“Carriage House” by The All’s Eye is a time machine that firmly lands squarely in the now

For some reason, The All's Eye the new trio featuring guitarist/composer Ari Joshua, drummer Ben Atkind, and keyboardist Kris Yunker is just magnetic. Their latest single, "Carriage House," released June 26, is a hot, analog-slick ride down the backroads of organ soul-funk, driven by instinct, skill, and a communal spirit that feels fated.

Recorded live at the legendary Carriage House Studios in Connecticut, the single throbs with vintage grit and warmth, captured in real time, you know, the stuff you can't re-duplicate with plug-ins or punch-ins. These are musicians who live in the moment, making music in the moment. Already from the first few bars, you're welcomed into a groove that rolls bottom deep and slows down an avenue of molasses at midnight. Kris Yunker's Hammond and clavinet lines swirl and stab with purpose, adding the song's defining texture, thick, earthy, and abuzz with analog warmth. The guitarist Ari Joshua's guitar tones crackle with both patience and precision, a player who knows when to lay into the guitar and when to let silence say the words.
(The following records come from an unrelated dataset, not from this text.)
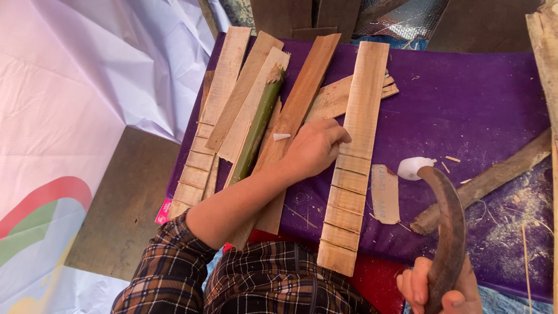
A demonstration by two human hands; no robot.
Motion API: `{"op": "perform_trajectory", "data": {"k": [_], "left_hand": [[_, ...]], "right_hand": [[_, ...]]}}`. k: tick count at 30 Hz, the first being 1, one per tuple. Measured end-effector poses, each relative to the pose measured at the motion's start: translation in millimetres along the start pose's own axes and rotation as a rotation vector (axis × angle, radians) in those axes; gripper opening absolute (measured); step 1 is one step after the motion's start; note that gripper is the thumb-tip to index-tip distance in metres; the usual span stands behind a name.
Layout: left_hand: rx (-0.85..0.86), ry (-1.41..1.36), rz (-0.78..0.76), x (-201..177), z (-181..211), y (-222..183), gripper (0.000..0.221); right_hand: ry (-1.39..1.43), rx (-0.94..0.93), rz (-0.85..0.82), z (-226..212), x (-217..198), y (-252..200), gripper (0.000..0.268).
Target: Shaving wood strips with a curved blade and applying glue to wooden slats
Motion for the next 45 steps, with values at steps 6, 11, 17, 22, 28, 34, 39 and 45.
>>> {"op": "perform_trajectory", "data": {"k": [6,11,17,22,28,34,39,45], "left_hand": [[-0.043,0.099,-0.104,-11.5,7.9,-11.0,0.043],[0.118,0.410,-0.216,31.7,30.5,-13.9,0.027],[0.101,0.431,-0.163,22.5,37.6,-12.4,0.036],[0.040,0.258,-0.074,11.2,36.0,-30.8,0.009],[-0.074,0.029,-0.159,34.0,7.0,-23.0,0.007],[-0.199,0.071,-0.389,53.8,6.5,-5.2,0.006],[-0.262,0.134,-0.460,61.5,6.6,2.0,0.012],[-0.300,0.206,-0.584,64.3,5.6,9.8,0.014]], "right_hand": [[0.028,-0.012,-0.087,6.4,10.1,2.5,0.062],[-0.121,0.058,0.138,10.0,4.1,-4.1,0.047],[-0.105,0.031,0.084,9.5,6.5,-2.7,0.047],[-0.153,0.028,0.127,10.5,6.6,-4.5,0.049],[-0.195,0.064,0.207,10.9,20.8,0.2,0.052],[-0.199,0.053,0.209,11.2,21.9,3.8,0.060],[-0.183,0.068,0.193,14.1,20.6,5.4,0.059],[-0.254,0.056,0.201,8.9,30.3,12.0,0.084]]}}
Point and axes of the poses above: each hand's wrist, its own y-axis towards the middle knuckle, its own x-axis out of the palm, z = x × y, the point moved 10 cm from there along y, towards the middle knuckle, and after that the axes turned 9 degrees about -z, right-handed, at the moved point
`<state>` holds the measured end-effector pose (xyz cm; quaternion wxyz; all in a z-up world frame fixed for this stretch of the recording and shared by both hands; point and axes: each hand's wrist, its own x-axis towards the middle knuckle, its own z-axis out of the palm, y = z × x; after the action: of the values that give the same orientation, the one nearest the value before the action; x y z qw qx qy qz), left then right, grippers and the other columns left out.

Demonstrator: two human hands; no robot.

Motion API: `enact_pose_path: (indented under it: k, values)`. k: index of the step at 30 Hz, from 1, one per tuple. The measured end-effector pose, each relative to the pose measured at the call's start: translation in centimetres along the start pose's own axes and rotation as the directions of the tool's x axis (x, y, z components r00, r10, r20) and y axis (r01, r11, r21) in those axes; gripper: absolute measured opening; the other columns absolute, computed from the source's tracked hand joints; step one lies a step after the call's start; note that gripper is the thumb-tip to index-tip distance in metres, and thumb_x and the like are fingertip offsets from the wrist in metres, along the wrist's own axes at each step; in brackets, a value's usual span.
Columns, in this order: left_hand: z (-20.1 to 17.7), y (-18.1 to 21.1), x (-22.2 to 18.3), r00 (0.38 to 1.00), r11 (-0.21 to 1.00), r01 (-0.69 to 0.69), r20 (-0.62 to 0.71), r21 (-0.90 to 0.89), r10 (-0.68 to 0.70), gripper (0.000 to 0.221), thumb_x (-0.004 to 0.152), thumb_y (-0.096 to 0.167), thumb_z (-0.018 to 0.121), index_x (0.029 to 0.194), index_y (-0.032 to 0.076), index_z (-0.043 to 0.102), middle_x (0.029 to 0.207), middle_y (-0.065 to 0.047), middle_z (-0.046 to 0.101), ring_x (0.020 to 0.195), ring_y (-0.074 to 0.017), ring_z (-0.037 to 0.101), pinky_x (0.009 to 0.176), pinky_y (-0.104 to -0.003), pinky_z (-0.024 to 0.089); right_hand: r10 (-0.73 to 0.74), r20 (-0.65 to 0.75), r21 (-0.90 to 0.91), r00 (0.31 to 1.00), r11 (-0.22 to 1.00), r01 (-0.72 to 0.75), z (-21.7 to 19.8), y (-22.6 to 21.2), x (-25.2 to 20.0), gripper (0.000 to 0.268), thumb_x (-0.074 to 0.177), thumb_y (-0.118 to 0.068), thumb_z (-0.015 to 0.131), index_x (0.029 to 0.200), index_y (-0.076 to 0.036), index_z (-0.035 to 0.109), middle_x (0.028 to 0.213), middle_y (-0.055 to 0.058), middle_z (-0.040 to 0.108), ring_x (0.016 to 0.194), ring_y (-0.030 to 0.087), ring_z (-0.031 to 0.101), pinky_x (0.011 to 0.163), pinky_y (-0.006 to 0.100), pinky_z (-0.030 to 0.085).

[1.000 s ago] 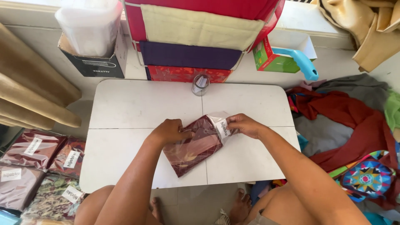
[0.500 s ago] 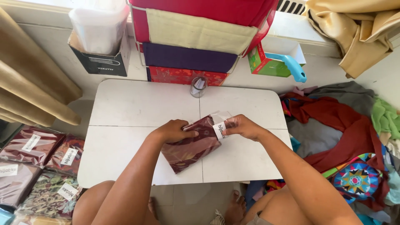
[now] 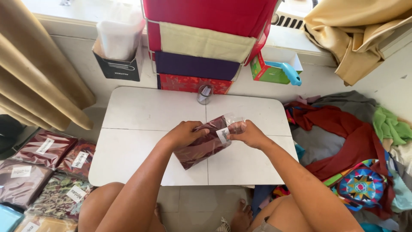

The connective tissue is akin to Atkind's drumming, fluid, responsive, deeply locked in.

There's a hint of the vocals, a dense vocal harmony buried deep in the mix, suggesting that a full vocal version is still to come. It's a delicious forerunner here, but the instrumental storytelling can completely stand on its own. This is a group that gets space. They're not showing off, they're simply listening to one another, stretching out time and welcoming the listener to sink into it all. "Carriage House" is also a mission statement, soulful, spacious, and electrified. It salutes the golden age of organ funk. The Meters, early Soulive, Booker T. & the MGs, but never gets stuck there. There's a modernist impulse, a jazz-head inquisitiveness, and also a jam-band heart pumping within.